> Problem to solve
Set out each line from the following listing that includes the word "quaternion".
◆ ◆ ◆ ◆ ◆ ◆ ◆
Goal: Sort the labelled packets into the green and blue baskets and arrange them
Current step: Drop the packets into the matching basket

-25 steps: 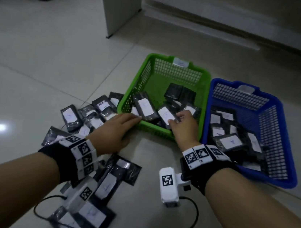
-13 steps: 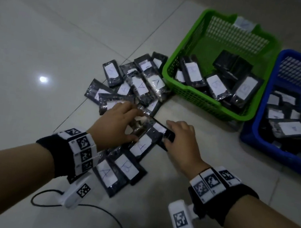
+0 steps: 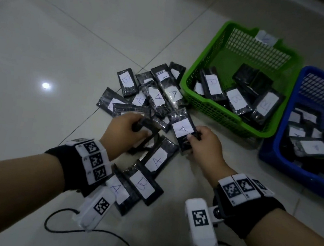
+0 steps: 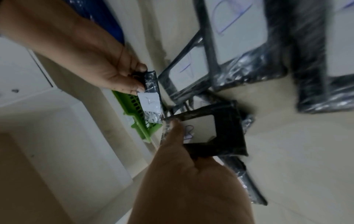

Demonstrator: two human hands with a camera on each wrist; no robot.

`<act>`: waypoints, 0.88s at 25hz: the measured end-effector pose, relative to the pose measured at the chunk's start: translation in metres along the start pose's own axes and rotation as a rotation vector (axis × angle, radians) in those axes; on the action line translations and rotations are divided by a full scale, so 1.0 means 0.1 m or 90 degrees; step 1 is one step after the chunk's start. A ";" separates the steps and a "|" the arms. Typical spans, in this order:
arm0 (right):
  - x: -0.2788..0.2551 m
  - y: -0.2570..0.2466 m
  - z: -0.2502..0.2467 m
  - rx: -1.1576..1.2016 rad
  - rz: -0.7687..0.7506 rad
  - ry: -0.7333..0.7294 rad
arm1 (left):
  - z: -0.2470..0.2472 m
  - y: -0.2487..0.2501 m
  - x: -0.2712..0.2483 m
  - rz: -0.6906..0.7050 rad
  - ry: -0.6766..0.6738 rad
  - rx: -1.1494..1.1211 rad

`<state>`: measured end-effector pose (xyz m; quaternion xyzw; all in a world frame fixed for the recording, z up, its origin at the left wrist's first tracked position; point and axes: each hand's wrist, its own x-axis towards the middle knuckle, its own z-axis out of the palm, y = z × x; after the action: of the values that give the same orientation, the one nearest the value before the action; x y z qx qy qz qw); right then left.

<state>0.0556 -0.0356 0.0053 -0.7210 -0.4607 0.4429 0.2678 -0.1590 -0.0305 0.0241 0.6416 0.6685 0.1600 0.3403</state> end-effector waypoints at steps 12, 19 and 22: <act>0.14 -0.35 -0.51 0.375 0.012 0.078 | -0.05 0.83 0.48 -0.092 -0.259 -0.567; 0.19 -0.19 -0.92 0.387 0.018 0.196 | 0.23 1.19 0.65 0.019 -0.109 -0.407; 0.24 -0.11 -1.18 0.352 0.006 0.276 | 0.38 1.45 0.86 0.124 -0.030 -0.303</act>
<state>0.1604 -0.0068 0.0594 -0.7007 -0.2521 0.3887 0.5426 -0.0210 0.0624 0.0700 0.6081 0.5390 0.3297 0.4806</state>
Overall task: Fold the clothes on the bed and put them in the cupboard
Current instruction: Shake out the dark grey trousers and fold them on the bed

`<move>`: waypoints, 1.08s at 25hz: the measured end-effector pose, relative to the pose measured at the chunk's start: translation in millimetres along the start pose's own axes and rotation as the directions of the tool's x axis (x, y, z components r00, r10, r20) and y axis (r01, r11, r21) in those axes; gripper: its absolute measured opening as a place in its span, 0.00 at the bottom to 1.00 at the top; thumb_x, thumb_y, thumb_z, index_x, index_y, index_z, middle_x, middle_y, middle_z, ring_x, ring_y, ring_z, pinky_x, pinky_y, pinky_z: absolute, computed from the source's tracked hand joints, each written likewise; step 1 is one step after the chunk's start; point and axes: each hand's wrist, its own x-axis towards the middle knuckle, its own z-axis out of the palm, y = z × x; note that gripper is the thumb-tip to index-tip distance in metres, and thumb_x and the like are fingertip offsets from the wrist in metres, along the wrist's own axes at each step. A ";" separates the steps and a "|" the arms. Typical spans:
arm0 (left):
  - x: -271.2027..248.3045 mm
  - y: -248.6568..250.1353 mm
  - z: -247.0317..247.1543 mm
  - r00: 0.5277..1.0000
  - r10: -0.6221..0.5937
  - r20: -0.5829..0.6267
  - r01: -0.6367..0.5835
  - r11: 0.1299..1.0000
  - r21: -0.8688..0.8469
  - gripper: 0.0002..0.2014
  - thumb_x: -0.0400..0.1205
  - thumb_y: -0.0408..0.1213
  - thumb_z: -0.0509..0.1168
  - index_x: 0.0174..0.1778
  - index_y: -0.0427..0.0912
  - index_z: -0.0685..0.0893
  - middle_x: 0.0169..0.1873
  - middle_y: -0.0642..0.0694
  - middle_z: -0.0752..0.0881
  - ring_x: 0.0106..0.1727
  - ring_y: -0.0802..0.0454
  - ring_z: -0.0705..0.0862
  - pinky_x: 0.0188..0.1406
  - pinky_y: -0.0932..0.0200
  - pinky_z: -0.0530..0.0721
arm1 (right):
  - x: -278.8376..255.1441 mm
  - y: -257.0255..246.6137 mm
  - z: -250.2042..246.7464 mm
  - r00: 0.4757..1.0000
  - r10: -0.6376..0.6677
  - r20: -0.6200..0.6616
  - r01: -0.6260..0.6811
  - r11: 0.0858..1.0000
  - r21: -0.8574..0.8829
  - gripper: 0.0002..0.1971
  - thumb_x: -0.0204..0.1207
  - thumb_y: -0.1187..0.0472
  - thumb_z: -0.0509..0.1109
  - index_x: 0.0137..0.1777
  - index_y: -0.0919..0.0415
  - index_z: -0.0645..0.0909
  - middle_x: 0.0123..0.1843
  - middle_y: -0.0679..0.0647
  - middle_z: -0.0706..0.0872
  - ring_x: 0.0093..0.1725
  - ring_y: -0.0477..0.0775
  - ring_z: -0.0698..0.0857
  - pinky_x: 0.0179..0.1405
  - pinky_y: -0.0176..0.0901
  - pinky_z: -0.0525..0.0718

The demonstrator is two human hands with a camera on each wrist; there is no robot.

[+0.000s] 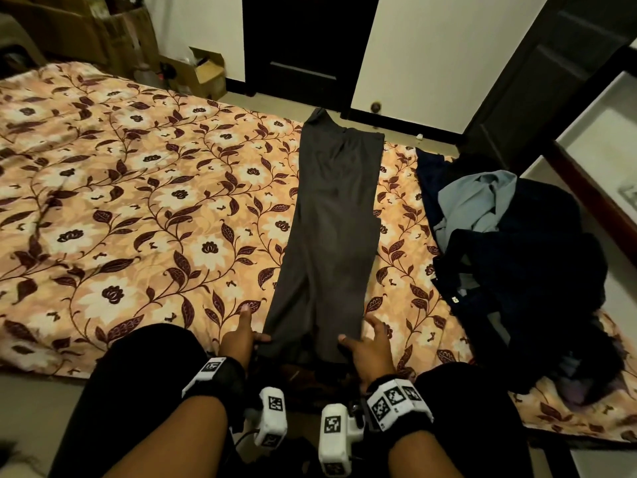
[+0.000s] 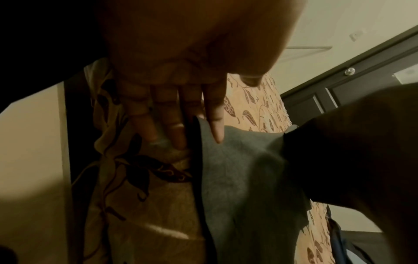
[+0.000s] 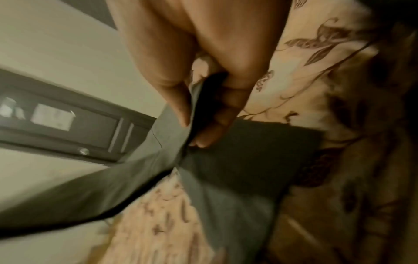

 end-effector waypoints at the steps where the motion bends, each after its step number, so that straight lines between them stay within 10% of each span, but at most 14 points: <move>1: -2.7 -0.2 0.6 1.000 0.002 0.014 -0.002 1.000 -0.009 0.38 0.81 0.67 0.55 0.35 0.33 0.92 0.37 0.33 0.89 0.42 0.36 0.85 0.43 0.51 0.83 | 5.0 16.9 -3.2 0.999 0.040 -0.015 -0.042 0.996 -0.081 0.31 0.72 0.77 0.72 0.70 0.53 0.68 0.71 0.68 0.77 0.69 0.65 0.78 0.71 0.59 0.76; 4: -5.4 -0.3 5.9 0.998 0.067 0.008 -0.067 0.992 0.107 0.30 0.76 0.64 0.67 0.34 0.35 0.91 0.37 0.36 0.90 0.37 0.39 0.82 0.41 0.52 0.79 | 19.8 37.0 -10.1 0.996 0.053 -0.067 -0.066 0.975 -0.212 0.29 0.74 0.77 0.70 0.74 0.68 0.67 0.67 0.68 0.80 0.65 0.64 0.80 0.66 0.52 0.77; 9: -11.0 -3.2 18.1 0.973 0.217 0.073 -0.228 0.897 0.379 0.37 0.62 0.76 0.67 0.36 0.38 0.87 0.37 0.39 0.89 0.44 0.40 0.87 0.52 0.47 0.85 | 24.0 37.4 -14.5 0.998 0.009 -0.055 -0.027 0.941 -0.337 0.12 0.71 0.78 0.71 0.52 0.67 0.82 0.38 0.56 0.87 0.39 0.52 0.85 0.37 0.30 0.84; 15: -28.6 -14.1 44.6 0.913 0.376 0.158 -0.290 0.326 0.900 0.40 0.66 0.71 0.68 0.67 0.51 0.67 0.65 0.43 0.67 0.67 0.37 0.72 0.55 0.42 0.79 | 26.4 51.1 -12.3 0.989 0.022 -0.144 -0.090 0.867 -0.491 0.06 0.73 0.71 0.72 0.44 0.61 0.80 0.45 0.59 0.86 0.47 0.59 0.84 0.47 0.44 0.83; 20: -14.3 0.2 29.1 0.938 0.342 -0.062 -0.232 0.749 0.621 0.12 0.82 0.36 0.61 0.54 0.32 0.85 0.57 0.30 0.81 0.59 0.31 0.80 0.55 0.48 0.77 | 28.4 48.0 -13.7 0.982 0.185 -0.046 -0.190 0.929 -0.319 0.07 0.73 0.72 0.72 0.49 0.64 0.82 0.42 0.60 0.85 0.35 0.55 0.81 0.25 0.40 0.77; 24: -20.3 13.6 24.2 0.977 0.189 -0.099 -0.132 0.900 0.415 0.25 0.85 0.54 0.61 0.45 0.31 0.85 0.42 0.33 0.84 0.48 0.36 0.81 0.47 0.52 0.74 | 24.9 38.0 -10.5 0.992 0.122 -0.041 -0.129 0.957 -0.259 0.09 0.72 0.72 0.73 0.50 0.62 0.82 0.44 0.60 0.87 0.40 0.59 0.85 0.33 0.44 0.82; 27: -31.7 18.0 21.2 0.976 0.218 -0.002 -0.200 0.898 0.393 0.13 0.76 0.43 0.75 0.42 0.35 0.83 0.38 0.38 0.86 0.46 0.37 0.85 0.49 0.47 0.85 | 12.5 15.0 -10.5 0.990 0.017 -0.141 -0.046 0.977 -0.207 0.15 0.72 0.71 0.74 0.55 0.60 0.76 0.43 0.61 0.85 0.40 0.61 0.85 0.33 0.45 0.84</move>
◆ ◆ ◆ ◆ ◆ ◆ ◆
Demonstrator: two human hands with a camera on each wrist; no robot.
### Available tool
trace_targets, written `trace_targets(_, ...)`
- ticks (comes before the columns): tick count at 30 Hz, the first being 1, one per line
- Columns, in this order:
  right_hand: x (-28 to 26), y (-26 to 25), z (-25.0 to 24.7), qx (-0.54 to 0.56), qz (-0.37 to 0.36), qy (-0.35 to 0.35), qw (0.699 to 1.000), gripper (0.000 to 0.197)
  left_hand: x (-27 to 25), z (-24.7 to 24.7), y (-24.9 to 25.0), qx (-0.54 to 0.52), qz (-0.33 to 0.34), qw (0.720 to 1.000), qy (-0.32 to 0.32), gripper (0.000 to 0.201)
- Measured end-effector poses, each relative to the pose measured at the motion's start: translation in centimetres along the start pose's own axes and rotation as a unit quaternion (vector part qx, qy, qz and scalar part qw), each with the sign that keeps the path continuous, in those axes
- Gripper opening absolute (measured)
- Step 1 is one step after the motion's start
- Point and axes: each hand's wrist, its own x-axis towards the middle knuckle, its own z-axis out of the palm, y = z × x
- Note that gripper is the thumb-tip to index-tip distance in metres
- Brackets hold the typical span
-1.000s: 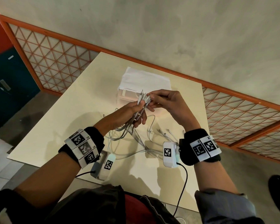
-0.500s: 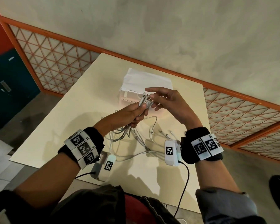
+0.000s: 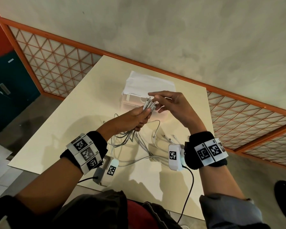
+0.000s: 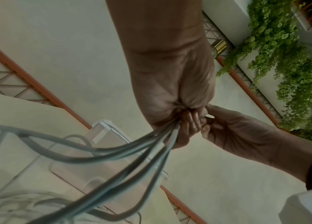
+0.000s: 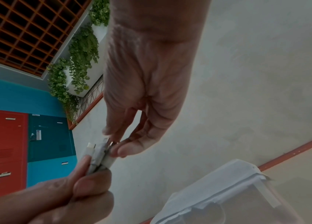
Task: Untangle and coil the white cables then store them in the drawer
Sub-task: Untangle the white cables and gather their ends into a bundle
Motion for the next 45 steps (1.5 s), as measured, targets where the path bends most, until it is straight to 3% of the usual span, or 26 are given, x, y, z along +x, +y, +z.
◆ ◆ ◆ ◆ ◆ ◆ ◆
> Exercise answer
`<state>`: measured end-effector pose (xyz m; quaternion xyzw; all in a world frame fixed for the recording, z up, its origin at the left wrist's first tracked position; point and axes: each hand's wrist, its own x-axis towards the middle knuckle, its own z-axis out of the palm, y = z × x; after the action: of the values that give the same orientation, the one nearest the value before the action; x y z qx qy qz qw); right then left.
- Measured end-effector poses, each relative to the pose measured at the motion's start: translation in centimetres along the start pose's own axes and rotation as a unit quaternion (vector part qx, qy, qz and scalar part qw), each with the sign that keeps the path continuous, in those axes

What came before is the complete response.